Debería haberse percatado de que ya no escuchaba su respiración. Su voz la tomó por sorpresa.
– ¿Hay algo interesante ahí afuera?
Volvió la cabeza para mirarlo, pero sus ojos se habían acostumbrado a la suave penumbra del exterior y solo fue capaz de distinguir una silueta oscura.

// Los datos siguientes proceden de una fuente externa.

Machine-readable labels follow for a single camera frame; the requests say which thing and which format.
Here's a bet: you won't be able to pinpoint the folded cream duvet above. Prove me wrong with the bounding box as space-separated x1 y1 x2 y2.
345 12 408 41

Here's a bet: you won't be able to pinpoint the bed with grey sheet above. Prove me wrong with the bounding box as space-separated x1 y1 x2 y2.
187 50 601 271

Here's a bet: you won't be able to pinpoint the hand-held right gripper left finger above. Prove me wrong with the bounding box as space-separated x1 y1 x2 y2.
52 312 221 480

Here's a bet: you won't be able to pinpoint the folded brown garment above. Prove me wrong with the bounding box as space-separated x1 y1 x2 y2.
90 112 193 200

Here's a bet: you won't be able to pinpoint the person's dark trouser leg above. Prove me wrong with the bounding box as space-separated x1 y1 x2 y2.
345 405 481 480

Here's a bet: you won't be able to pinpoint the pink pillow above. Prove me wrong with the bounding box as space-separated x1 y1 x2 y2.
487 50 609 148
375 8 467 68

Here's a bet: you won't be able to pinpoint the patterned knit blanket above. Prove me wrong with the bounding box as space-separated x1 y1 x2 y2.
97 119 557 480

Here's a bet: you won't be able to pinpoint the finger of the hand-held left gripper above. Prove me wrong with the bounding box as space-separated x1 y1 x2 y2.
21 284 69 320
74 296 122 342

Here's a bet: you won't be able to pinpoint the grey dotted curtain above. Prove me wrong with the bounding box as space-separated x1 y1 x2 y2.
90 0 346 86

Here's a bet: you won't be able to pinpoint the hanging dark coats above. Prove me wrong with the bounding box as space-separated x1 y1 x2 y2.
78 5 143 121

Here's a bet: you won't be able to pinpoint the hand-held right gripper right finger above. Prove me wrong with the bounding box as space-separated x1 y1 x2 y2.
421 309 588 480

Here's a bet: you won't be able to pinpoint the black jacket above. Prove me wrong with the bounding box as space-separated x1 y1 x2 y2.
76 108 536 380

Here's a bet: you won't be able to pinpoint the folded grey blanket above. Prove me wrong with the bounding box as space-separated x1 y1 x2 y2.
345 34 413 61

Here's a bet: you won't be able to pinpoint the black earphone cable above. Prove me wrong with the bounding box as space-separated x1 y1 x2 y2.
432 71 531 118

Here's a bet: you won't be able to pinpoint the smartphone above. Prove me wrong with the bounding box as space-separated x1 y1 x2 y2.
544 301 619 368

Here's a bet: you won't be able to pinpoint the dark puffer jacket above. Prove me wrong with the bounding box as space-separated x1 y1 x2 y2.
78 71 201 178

– No, nada -respondió-. Lo mismo que aquí dentro.
– ¿Te estás quejando porque he utilizado tanta energía que me he quedado dormido, duquesa?
– ¿Estás buscando otro halago, Constantine? -le preguntó a su vez-. Creo haberte dicho que has superado con creces mis expectativas.

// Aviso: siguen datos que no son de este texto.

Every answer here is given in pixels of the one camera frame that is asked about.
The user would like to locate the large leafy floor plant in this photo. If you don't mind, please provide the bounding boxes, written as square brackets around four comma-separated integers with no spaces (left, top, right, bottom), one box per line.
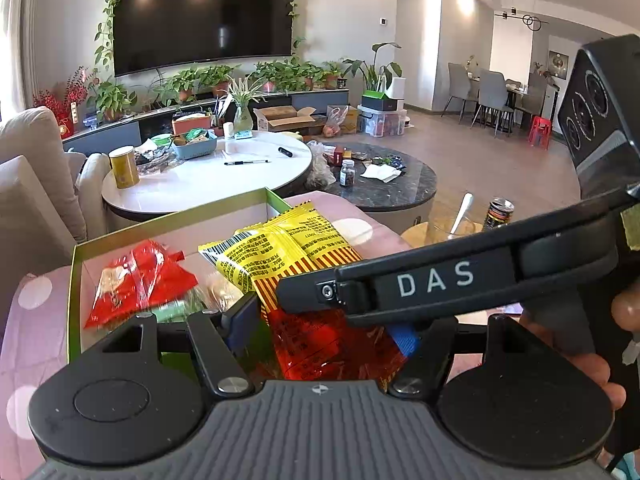
[342,42,403,96]

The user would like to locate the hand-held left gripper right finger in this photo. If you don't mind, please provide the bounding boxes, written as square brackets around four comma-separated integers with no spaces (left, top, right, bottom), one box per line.
[389,314,538,402]

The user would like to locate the green cardboard box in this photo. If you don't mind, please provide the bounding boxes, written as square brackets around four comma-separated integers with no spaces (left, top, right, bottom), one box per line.
[67,186,311,376]

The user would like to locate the drinking glass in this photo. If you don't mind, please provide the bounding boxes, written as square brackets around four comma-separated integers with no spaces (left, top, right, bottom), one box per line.
[427,202,483,248]

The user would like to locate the person's right hand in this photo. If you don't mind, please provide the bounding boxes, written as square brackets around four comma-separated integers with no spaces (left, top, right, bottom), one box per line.
[519,289,640,412]

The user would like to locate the open cardboard box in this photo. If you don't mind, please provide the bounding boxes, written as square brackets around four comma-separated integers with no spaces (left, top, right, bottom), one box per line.
[252,105,317,133]

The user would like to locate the metal spoon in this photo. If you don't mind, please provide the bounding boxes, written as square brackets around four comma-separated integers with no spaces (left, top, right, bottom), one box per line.
[447,192,475,238]

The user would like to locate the row of potted plants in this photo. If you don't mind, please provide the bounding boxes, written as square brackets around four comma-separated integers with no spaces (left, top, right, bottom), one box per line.
[87,57,351,121]

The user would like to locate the yellow tin can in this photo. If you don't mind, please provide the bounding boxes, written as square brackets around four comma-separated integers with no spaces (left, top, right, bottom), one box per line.
[109,146,138,190]

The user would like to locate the crumpled clear plastic bag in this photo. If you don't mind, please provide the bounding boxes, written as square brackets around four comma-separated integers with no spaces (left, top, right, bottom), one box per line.
[305,141,338,191]

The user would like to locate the clear storage box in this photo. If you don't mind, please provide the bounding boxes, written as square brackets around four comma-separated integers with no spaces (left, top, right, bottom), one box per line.
[362,107,407,137]

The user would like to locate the wall television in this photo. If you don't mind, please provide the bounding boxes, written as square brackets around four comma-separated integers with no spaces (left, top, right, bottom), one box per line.
[114,0,296,78]

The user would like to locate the pale green snack packet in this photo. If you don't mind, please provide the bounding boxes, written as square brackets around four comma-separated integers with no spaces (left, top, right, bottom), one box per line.
[150,294,208,326]

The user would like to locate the red berry branch decoration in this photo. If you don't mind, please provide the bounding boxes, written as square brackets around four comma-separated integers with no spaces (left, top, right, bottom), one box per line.
[32,66,88,138]

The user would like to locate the glass vase with grass plant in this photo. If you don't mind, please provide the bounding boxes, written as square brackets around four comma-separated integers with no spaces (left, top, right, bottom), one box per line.
[222,75,268,133]

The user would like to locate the white tissue paper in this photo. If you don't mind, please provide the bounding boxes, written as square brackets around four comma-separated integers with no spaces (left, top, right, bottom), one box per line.
[360,162,403,181]

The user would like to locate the blue plastic basket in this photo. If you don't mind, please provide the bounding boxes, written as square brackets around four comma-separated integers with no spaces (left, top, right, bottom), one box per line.
[171,132,218,161]

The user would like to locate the yellow red striped snack packet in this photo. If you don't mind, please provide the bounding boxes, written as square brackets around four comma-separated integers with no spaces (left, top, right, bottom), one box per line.
[198,200,408,383]

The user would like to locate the ring pendant lamp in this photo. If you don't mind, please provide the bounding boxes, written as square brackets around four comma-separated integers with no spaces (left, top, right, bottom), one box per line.
[495,0,548,31]

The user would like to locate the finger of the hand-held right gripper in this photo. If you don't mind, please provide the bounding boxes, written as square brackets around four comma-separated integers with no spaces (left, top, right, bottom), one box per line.
[276,260,377,329]

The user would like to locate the dining table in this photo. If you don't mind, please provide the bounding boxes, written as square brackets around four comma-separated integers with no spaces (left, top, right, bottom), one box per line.
[467,76,533,107]

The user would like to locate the round white coffee table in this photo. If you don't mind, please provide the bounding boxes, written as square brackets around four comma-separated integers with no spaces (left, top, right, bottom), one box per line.
[101,131,313,233]

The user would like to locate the pink polka dot tablecloth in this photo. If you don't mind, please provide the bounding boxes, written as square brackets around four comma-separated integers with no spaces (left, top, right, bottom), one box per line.
[0,190,526,461]

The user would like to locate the clear rice cracker packet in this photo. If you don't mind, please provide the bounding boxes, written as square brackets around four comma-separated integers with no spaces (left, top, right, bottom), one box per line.
[200,272,251,313]

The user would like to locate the beige armchair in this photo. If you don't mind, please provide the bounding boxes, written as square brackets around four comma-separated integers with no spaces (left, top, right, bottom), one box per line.
[0,106,111,273]

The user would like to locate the dark marble coffee table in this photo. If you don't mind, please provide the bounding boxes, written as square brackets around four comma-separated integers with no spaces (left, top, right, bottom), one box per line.
[285,142,438,228]

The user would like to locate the black drink can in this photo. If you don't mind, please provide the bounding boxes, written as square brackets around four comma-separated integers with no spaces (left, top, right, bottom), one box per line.
[482,197,515,231]

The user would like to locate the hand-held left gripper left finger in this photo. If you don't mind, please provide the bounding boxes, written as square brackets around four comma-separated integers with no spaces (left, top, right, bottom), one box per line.
[102,292,262,401]

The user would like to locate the red plastic stool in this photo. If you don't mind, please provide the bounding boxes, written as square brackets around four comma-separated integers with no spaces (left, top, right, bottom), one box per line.
[527,116,553,150]

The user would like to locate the green and black box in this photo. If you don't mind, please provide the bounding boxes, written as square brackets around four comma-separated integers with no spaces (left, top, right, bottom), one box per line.
[361,89,398,111]

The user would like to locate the dark tv cabinet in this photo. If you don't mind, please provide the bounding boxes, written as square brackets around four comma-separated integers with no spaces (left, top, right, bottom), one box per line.
[62,87,351,156]

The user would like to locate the pink plastic container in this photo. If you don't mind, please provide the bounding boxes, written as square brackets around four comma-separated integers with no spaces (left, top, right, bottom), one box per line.
[171,114,211,136]

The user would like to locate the grey dining chair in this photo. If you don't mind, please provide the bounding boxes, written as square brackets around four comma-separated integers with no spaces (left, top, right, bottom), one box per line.
[447,62,481,123]
[472,69,516,136]

Constantine había apartado la sábana y el cobertor para salir de la cama. Una vez de pie, se agachó para rebuscar entre la ropa que descansaba en el suelo, cogió los calzones y después los pantalones. Lo vio darle la espalda y escuchó el tintineo del cristal. Se acercó a ella con dos copas de vino. Le ofreció una antes de apoyar un hombro desnudo en el marco de la ventana. La postura enfatizaba su altura, su fuerza y su virilidad.
Atributos que ella contemplaba con franca aprobación mientras bebía un sorbo de vino. Sería imposible haber elegido un espécimen más perfecto aunque lo hubiera intentado. Estaba mucho más espléndido desnudo, e incluso medio desnudo, que vestido. Muchos utilizaban la ropa para disimular un sinfín de imperfecciones.

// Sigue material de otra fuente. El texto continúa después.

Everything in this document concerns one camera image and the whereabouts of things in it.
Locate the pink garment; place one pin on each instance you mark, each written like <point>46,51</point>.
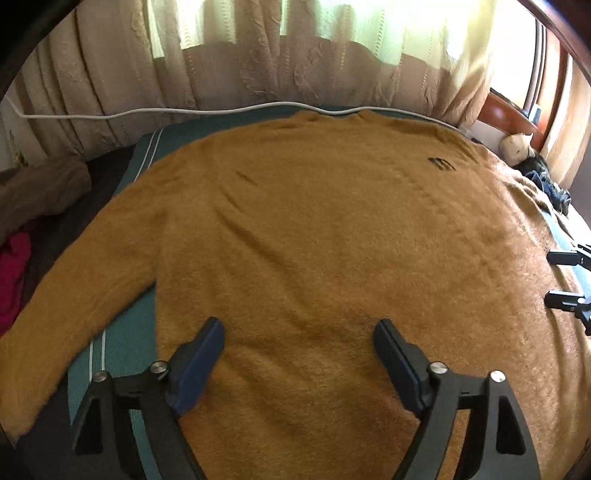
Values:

Ciertamente, Constantine había superado con creces sus expectativas.
Por tonto que pareciera, dado que todavía se sentía muy dolorida, notó un palpitante hormigueo solo con pensar en lo grande, lo duro y lo satisfactorio que le había parecido.
Constantine cruzó una pierna por delante de la otra y apuró su copa, tras lo cual la dejó en el otro extremo del alféizar.
– Eres espantosamente guapo -le dijo, mientras lo observaba cruzarse de brazos.
– ¿Espantosamente? -Puntualizó él, enarcando las cejas-. ¿Te inspiro espanto?
Hannah volvió a llevarse la copa a los labios.
– Muchos se refieren a ti como al demonio -contestó-. Supongo que lo sabes. Causa cierto espanto haber corrido un maratón con el mismísimo demonio.
– Y haber sobrevivido -añadió él.
– ¡Ah, pero yo siempre sobrevivo! -Exclamó Hannah-. Y me encantan las cosas espantosas, porque nada me da miedo.
– Sí -comentó él-. Supongo que es cierto.
Observaron la calle en silencio unos minutos mientras ella apuraba el vino. Constantine le quitó la copa vacía y la dejó junto a la suya.
– Tu hermano, el conde, ¿era tu único hermano? -quiso saber.
– El único vivo -contestó él-. El mayor y el benjamín fuimos los únicos lo bastante fuertes como para sobrevivir a la infancia. Aunque Jon murió a los dieciséis.
– ¿Por qué? ¿Cuál fue la causa de su muerte? -preguntó.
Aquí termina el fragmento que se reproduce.